Fallarás não quis escrever uma novela histórica, até porque não há fontes históricas fidedignas para se abordar com seriedade intelectual e científica a figura de Maria Madalena, nem, tão pouco, a de Maria, mãe de Jesus, tão venerada mas de quem, na realidade, nada se sabe! A construção dos Evangelhos não configura uma narrativa histórica, mas sim uma narrativa de fé, construída conforme o interesse do narrador. 

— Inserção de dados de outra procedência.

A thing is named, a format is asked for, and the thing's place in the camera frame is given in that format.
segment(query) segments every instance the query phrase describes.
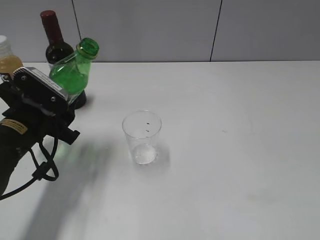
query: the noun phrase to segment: plastic cup
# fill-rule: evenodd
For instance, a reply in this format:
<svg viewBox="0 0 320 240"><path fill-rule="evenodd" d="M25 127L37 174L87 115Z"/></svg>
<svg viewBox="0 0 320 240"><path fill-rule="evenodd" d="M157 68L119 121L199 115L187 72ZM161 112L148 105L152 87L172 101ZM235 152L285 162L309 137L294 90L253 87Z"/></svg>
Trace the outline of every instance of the plastic cup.
<svg viewBox="0 0 320 240"><path fill-rule="evenodd" d="M122 129L136 163L144 165L156 159L161 126L160 117L149 110L139 110L124 118Z"/></svg>

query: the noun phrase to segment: dark glass bottle
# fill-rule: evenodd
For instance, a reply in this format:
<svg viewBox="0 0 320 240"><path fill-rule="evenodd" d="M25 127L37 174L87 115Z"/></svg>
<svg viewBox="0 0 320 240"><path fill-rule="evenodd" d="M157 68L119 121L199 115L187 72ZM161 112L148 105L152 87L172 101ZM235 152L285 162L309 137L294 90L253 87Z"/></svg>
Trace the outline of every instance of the dark glass bottle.
<svg viewBox="0 0 320 240"><path fill-rule="evenodd" d="M41 12L40 16L49 41L49 46L45 51L45 57L51 68L56 62L71 55L74 50L62 37L56 13L52 10L46 10ZM85 91L77 97L76 101L75 109L79 109L86 104L87 97Z"/></svg>

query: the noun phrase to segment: wine bottle
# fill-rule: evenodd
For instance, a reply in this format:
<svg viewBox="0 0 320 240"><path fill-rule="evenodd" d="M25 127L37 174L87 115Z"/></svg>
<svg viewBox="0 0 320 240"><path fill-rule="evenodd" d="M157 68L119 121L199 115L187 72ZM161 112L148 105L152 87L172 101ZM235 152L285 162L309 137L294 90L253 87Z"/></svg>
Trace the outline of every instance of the wine bottle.
<svg viewBox="0 0 320 240"><path fill-rule="evenodd" d="M97 57L99 45L91 38L84 38L71 55L58 61L50 71L50 78L68 93L68 103L84 91L88 84L91 62Z"/></svg>
<svg viewBox="0 0 320 240"><path fill-rule="evenodd" d="M52 10L46 10L41 12L40 16L49 41L45 57L51 69L55 63L70 56L74 50L62 37L56 13ZM76 101L75 109L79 109L86 104L87 97L85 91L78 96Z"/></svg>

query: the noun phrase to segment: white table
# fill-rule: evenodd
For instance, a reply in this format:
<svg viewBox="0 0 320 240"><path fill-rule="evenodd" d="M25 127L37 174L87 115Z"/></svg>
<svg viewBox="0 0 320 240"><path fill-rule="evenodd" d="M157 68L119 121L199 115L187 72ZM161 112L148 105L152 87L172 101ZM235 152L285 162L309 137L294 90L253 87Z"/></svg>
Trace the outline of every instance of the white table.
<svg viewBox="0 0 320 240"><path fill-rule="evenodd" d="M319 61L94 63L86 92L60 178L0 202L0 240L319 239ZM147 166L121 128L138 109L163 122Z"/></svg>

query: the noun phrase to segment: black cable
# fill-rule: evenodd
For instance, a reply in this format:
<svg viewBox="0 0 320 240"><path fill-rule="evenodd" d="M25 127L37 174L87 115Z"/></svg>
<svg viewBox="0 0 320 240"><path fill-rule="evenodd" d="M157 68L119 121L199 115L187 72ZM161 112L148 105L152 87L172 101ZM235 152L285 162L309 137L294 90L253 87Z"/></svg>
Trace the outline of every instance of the black cable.
<svg viewBox="0 0 320 240"><path fill-rule="evenodd" d="M47 151L47 149L44 147L43 145L43 141L39 141L39 147L43 153L43 155L45 156L45 158L47 159L47 162L43 162L41 163L41 165L38 164L36 156L34 154L34 152L32 151L32 149L29 149L29 152L31 154L33 163L36 167L36 171L32 174L33 178L28 181L26 184L22 185L21 187L6 193L4 195L0 196L0 201L7 199L15 194L20 193L21 191L23 191L24 189L26 189L27 187L29 187L31 184L33 184L37 179L41 180L42 178L48 181L55 181L57 180L57 178L59 177L59 171L58 168L54 162L54 156L56 155L57 149L58 149L58 141L59 141L59 128L57 126L57 124L55 122L53 122L53 127L54 127L54 131L55 131L55 136L54 136L54 142L53 142L53 149L51 154L49 154L49 152ZM52 169L53 173L54 173L54 177L47 175L47 172Z"/></svg>
<svg viewBox="0 0 320 240"><path fill-rule="evenodd" d="M29 149L29 153L31 154L31 157L32 157L33 163L35 165L35 168L39 168L39 163L37 162L37 159L36 159L36 156L34 154L34 151L32 151L31 148Z"/></svg>
<svg viewBox="0 0 320 240"><path fill-rule="evenodd" d="M25 190L27 187L29 187L31 184L33 184L37 179L34 177L32 178L30 181L28 181L26 184L22 185L21 187L9 192L9 193L6 193L2 196L0 196L0 201L3 200L3 199L7 199L17 193L20 193L22 190Z"/></svg>
<svg viewBox="0 0 320 240"><path fill-rule="evenodd" d="M73 13L74 13L74 18L75 18L76 27L78 28L79 38L80 38L80 40L82 40L82 38L81 38L81 33L80 33L80 28L79 28L79 24L78 24L78 18L77 18L77 14L76 14L76 9L75 9L74 0L71 0L71 3L72 3L72 7L73 7Z"/></svg>
<svg viewBox="0 0 320 240"><path fill-rule="evenodd" d="M212 54L214 53L214 46L215 46L215 41L216 41L216 36L217 36L217 30L218 30L218 24L219 24L219 19L220 19L220 13L221 13L221 7L222 7L222 1L220 2L220 8L219 8L219 14L218 18L216 20L216 26L215 26L215 31L214 31L214 37L213 37L213 43L212 43L212 48L211 48L211 55L210 55L210 61L212 60Z"/></svg>

Curiosamente a escritora faz uma analogia interessante entre a Bíblia e os filmes de cow-boys! Diz ela que “quando comecei a lê-la dei conta de que a história, desde o princípio, não é mais do que um xadrez sem peões. À partida, não se entende, o jogo não funciona. Colocar as mulheres no relato, completa-o, dando-lhe um sentido que não tinha sem elas”. É aqui que a autora considera que os relatos bíblicos têm forma de “western”, pois, no princípio, também não considerou a mulher. Aquilo era só para homens selvagens e maus, dormindo na montanha tendo a sela por travesseiro. “No ‘western’ as únicas camas são as da cadeia e do bordel. Como relato é uma idiotice igual ao Evangelho de Paulo de Tarso, que considerava a mulher um erro”. 

A sua curiosidade por Maria Madalena tomou forma quando o papa Francisco decidiu nomeá-la apóstolo! Foi em 2016 que a Igreja resgatou aquela mulher que foi referida, durante séculos, como sendo possuída por sete demónios. A Igreja sempre a apelidou de prostituta, adúltera e pecadora. Desde Junho de 2016 Maria Madalena tem dignidade de Mulher, e o seu dia foi marcado no calendário litúrgico (22 de Julho), por mostrar “um grande amor a Cristo e ter sido tão amada por ele, devendo ser exemplo e modelo para toda a mulher na Igreja”.

Cristina Fallarás foi criada num ambiente ultra-católico, passando 17 anos em colégios religiosos femininos. “Sempre soube que havia algo de errado naquela vivência. Não houve nenhum momento em que me desse conta de que o mundo era injusto connosco […] educam-nos com um medo de que não se fala […] como se fossemos o Capuchinho Vermelho, que não é uma mulher, mas uma menina”. 

Na sua obra Fallarás espelha Maria Madalena como uma mulher culta, bissexual e rica. Com base neste possível entendimento da história de Madalena, a autora ficcionou no sentido de explorar “a origem da violência com que nos tratam”. Na Bíblia há três mulheres sexualizadas: Eva, Maria e Maria Madalena. “A primeira é tratada como sendo a culpada de todos os males da Humanidade. A segunda é virgem, perfeita, impoluta… algo inalcançável e absurdo. E a terceira… é uma puta… sem mais! Alguém a quem se usava. A mulher é um corpo que pode ser usado por todos, dizem os Evangelhos”. E conclui a autora: “tenho a raiva dentro de mim […] e qualquer mulher que não tenha a raiva dentro, não é consciente da violência que sofre em cada dia”.